Es que el campo de la historia de los libros de cocina latinoamericanos está todavía en una etapa casi embrionaria. Muchísimo nos falta por investigar y más por entender. Tenemos todavía que ver la historia de los libros de cocina en nuestros respectivos países para luego ir dibujando el cuadro más amplio de lo latinoamericano. Cuando logremos diseñar ese panorama –no me cabe duda de ello– apreciaremos plenamente el trabajo de Juárez López, quien con estos tres libros que comento ha explorado ejemplarmente el campo de los libros de cocina mexicanos y nos ha ofrecido modelos críticos que podemos adoptar y adaptar para nuestra propia investigación, en los respectivos contextos nacionales y en el amplio ámbito latinoamericano que aun está por estructurarse.

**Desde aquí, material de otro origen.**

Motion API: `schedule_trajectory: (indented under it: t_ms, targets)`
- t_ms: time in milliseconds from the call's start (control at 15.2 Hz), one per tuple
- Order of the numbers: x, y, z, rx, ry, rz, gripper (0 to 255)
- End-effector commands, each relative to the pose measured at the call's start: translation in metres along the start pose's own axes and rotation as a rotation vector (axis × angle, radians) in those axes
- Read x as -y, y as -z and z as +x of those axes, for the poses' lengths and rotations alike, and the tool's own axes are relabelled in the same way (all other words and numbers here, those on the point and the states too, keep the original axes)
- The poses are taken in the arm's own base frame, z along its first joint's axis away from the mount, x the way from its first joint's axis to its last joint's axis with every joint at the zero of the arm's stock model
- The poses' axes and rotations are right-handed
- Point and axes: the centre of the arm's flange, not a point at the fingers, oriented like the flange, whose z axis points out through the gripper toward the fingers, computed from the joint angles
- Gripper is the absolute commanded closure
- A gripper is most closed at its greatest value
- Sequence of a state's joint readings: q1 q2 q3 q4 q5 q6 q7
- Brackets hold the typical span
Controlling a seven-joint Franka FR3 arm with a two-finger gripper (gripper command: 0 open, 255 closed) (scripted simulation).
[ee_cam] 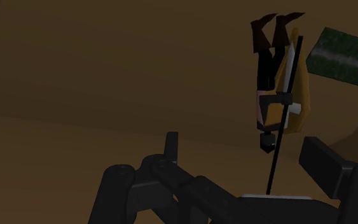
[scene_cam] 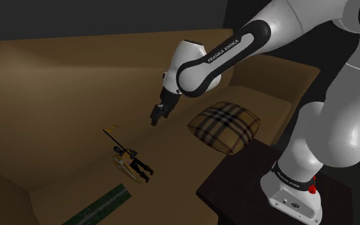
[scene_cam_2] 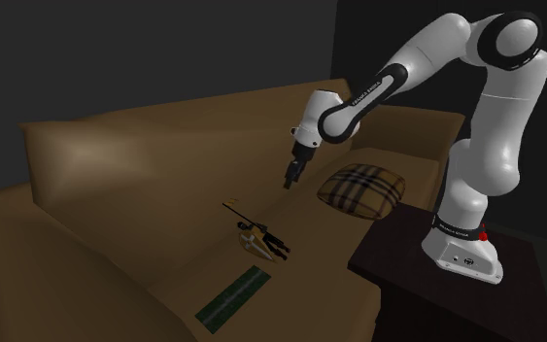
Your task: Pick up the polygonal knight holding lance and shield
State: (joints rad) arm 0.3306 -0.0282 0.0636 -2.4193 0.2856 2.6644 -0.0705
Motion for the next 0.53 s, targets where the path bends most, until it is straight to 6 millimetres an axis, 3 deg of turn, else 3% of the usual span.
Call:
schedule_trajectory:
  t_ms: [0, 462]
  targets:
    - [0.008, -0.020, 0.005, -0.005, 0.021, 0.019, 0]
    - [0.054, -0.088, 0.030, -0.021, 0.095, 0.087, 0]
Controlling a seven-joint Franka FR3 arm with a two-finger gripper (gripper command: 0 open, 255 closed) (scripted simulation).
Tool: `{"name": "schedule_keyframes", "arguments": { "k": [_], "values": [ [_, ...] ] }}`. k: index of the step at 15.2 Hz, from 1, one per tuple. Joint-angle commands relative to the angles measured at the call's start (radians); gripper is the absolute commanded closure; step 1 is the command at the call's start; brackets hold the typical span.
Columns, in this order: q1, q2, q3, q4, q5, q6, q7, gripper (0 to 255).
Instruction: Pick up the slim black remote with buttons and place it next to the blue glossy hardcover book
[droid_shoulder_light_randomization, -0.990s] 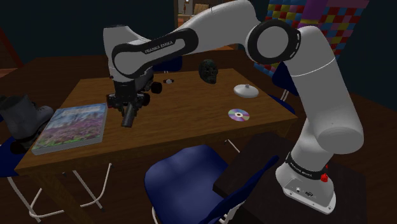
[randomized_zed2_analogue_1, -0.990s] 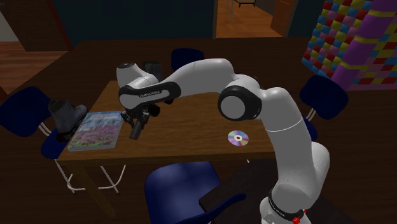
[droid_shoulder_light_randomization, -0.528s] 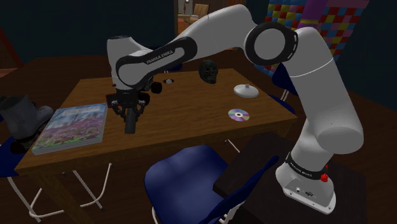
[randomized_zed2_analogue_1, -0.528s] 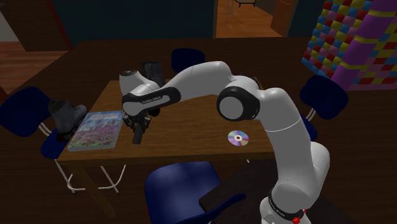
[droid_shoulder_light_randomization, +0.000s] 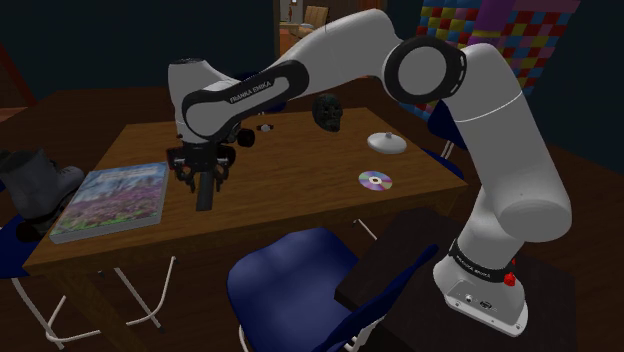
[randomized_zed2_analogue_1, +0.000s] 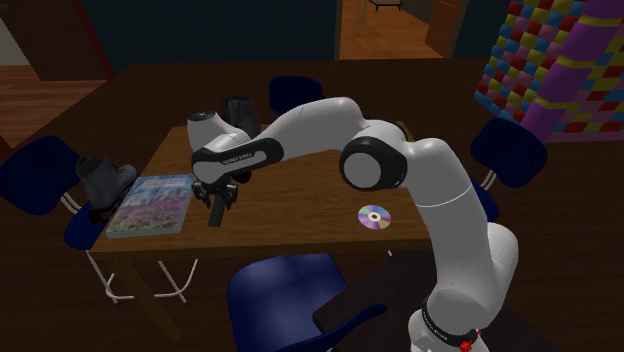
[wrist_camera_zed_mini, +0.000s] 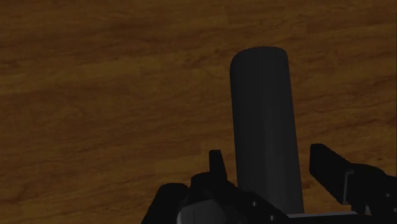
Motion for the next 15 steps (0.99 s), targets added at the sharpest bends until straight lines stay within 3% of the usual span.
{"name": "schedule_keyframes", "arguments": {
  "k": [1, 5, 9, 15],
  "values": [
    [0.001, 0.002, 0.000, -0.001, 0.000, -0.001, 0.001, 0],
    [-0.001, 0.002, 0.000, -0.006, 0.000, 0.003, -0.001, 0],
    [-0.008, -0.053, 0.011, 0.033, 0.017, -0.089, -0.011, 0],
    [-0.008, -0.053, 0.011, 0.033, 0.017, -0.089, -0.011, 0]
  ]
}}
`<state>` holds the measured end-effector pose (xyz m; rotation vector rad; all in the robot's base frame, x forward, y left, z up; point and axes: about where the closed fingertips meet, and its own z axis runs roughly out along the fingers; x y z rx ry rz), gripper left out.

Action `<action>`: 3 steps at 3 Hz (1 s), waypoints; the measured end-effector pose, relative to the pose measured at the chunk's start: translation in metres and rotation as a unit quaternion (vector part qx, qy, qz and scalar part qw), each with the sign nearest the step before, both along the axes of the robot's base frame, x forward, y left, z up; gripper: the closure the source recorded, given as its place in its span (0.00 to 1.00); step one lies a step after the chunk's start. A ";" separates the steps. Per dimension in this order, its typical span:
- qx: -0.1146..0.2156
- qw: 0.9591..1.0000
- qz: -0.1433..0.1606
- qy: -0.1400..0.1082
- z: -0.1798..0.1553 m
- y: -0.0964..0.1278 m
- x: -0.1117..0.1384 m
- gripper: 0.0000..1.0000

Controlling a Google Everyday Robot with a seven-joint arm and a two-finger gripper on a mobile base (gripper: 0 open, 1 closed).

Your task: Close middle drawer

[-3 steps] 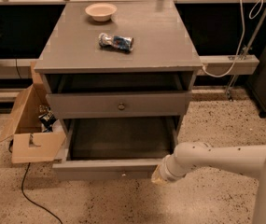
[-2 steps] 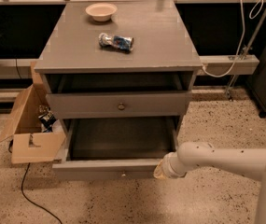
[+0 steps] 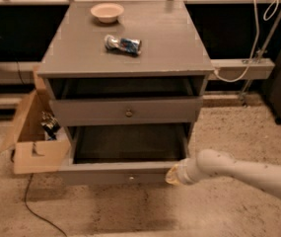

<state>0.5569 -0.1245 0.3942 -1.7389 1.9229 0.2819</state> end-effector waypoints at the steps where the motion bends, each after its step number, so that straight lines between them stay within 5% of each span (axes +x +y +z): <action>1: 0.000 1.000 0.000 0.000 0.000 0.000 -0.001 1.00; 2: 0.034 0.999 -0.006 -0.008 -0.006 0.000 0.016 1.00; 3: 0.114 0.994 -0.002 -0.001 -0.025 0.013 0.027 1.00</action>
Offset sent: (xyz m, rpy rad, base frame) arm 0.0955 -0.0139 -0.0251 0.3973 -0.0988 -0.0753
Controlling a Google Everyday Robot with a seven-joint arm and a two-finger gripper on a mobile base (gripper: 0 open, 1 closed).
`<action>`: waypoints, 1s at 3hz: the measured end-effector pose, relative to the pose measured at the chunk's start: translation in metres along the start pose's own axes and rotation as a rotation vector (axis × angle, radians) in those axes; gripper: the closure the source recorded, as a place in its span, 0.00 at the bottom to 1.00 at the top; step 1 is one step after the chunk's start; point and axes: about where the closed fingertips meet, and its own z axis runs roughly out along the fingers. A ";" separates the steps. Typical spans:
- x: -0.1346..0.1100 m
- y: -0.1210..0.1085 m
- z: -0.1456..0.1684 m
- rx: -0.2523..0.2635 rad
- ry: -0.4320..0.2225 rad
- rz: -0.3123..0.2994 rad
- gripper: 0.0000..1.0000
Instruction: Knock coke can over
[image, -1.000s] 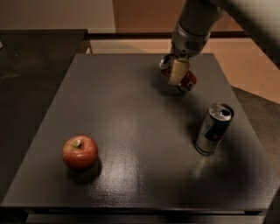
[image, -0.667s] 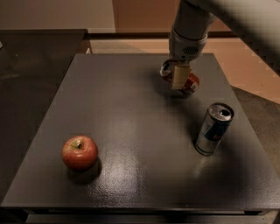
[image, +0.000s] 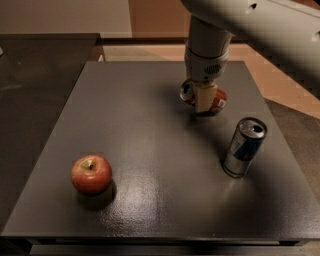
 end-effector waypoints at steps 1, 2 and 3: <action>-0.011 0.007 0.004 -0.004 0.005 -0.055 0.12; -0.021 0.013 0.009 -0.012 0.005 -0.094 0.00; -0.034 0.022 0.021 -0.035 -0.028 -0.127 0.00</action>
Offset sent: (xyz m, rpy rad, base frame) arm -0.0234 0.0277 -0.0206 -0.0416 0.0295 0.1340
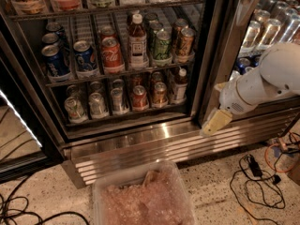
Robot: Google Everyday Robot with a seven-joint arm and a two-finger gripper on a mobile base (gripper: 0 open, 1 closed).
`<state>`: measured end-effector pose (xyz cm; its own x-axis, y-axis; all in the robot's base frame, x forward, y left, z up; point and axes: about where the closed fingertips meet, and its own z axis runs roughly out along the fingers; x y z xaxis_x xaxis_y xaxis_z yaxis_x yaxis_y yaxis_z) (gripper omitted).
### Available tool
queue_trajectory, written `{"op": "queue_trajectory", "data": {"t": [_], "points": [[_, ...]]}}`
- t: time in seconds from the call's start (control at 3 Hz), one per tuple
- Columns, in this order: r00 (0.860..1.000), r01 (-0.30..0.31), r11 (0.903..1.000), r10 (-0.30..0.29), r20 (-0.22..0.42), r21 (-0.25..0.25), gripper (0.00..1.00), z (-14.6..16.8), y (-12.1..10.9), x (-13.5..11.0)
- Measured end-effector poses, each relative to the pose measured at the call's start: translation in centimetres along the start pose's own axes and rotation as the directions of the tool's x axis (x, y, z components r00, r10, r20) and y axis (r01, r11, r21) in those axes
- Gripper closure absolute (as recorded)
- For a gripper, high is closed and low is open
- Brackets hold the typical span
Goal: Pick blue plastic bottle from bottom shelf of fridge
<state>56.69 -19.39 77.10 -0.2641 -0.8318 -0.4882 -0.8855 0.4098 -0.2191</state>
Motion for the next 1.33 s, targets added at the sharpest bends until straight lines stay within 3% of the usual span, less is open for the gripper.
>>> {"op": "queue_trajectory", "data": {"t": [0.33, 0.67, 1.0, 1.33], "points": [[0.999, 0.011, 0.9972, -0.013, 0.036, 0.074, 0.00, -1.0, -1.2, -0.9], [0.986, -0.100, 0.9875, 0.082, 0.147, 0.122, 0.00, 0.9, -2.0, -0.8], [0.962, -0.184, 0.9748, 0.152, 0.226, 0.126, 0.00, 3.8, -2.7, -0.6], [0.944, -0.224, 0.9691, 0.189, 0.270, 0.104, 0.00, 6.3, -2.5, -0.3]]}}
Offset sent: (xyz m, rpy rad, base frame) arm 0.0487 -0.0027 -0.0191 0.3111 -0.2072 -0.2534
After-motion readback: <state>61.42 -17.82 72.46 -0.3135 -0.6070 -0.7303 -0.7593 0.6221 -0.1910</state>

Fueron varios meses los que esperé hasta que, por fin, pude tener en mis manos este nuevo libro de Juárez López. Cuando, por suerte y por maroma, lo conseguí, lo consumí con el placer con que se come o, mejor, con que se devora un tamal, pero, en este caso, consumía un tamal que casi proustianamente me llevaba al siglo XIX. El provecho, estoy seguro, será bueno y, por ello, le doy las gracias al autor.